The top end BR-V has been priced at Rs 12.90 lakh as opposed to Rs 14.43 lakh for Creta’s top variant
Compact SUVs are the new sedans - everyone wants one! Hyundai took the market by storm with Creta last year and has received over 100,000 bookings. Honda wants a slice of this market as well and has introduced the BR-V to take a bite. How do the two stack up? Let's find out!
The Creta looks more like a proper scaled-down SUV than an overgrown hatchback. On the other hand, the BR-V has heavy influences of the Mobilio MPV. Both cars get common details such as projector headlamps, LED light guides and plenty of matte-black cladding that envelopes the lower half of the cars.
In terms of styling, we have to give it to the Creta. It looks young and appealing and, most importantly, has the presence that an SUV should have.
On the other hand, the BR-V just isn't as aggressive looking. While it is the longest in its class, it is also the narrowest. This robs it of the butch stance that one looks for in an SUV.
On the insides, the biggest USP of the Honda BR-V comes to the fore. Unlike any of its rivals, it features an extra row of seats. What's more, the top-spec variant that you see in the pictures get some good quality leather upholstery as well.
That said, other than the leather, there's not much to talk about in terms of kit on the BR-V. The feature list is rather spartan, and skips on essentials such as a touchscreen infotainment system and reverse parking camera. The Creta on the other hand, is packed to the gills with features.
Design wise, Hyundai has opted for a safe beige-black combo, whereas the Honda features an all-black cabin. In terms of space, the Creta is slightly more accommodating for five.
Being wider, there's better shoulder room on offer. Honda has scooped out the back of the front seats and shortened the seat squab to make more legroom.
However, this eats into the under thigh support of rear seat occupants. That said, the second row of seats in the BR-V can be slid or tumbled away altogether for access to the third row.
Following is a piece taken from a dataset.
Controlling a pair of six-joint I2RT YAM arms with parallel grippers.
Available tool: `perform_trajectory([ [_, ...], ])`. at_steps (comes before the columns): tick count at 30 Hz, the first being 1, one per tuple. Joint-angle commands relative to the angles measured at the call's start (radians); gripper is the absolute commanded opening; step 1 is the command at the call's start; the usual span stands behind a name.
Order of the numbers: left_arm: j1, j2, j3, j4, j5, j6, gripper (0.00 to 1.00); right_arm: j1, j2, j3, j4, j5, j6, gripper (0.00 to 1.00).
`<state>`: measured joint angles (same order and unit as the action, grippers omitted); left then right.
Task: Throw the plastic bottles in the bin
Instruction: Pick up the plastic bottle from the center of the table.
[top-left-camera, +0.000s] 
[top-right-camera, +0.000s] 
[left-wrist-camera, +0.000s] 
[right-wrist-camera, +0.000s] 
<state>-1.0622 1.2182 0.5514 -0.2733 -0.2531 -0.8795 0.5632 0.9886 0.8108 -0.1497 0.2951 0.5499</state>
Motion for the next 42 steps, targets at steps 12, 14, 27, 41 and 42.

The last row itself is decently spacious, but not for long journeys.
The Honda BR-V is available with a 1.5-litre i-DTEC motor that develops 100PS of power and 200Nm of torque. The Creta, on the other hand, features a slightly larger 1.6-litre VTVT engine that generates 128PS and 260Nm.
Needless to say, it is the Hyundai that feels sprightlier thanks to the extra power and lower weight. There is noticeable turbo-lag in both motors, which can be slightly annoying within the confines of the city. However, out on the highway, both cars feel relaxed.
Where the Creta outshines the BR-V particularly is in the ride quality and NVH (noise, vibration and harshness) department. The suspension is evidently softer on the Hyundai that makes low-speed commutes really comfortable. At higher speeds, there is a slight hint of bounce, but nothing that is upsetting.
The BR-V's motor does sound slightly gruff on the move. Honda has worked on cutting the noise out a fair bit, but we reckon the noise levels are still a tad higher than we would have liked. In terms of handling, the BR-V trumps the Creta.
The neutral steering and the stiff springs give the Honda predictable corner manners. Yes, there is a hint of body roll when you chuck it in a corner, but that is purely because of how tall the car is.
Talking about fuel economy, it is the Honda that is more frugal. ARAI rated fuel efficiency stands at 21.9 kmpl for the diesel. In comparison, the Creta returns 19.67kmpl.
The top end BR-V has been priced at Rs 12.90 lakh as opposed to Rs 14.43 lakh for Creta’s top variant. Now, one does have to pay quite a lot extra for the Hyundai.
However, it is better built, has better features, and is more powerful as well. In our books, the Creta is the better package amongst the two, if you do not need the extra row of seats.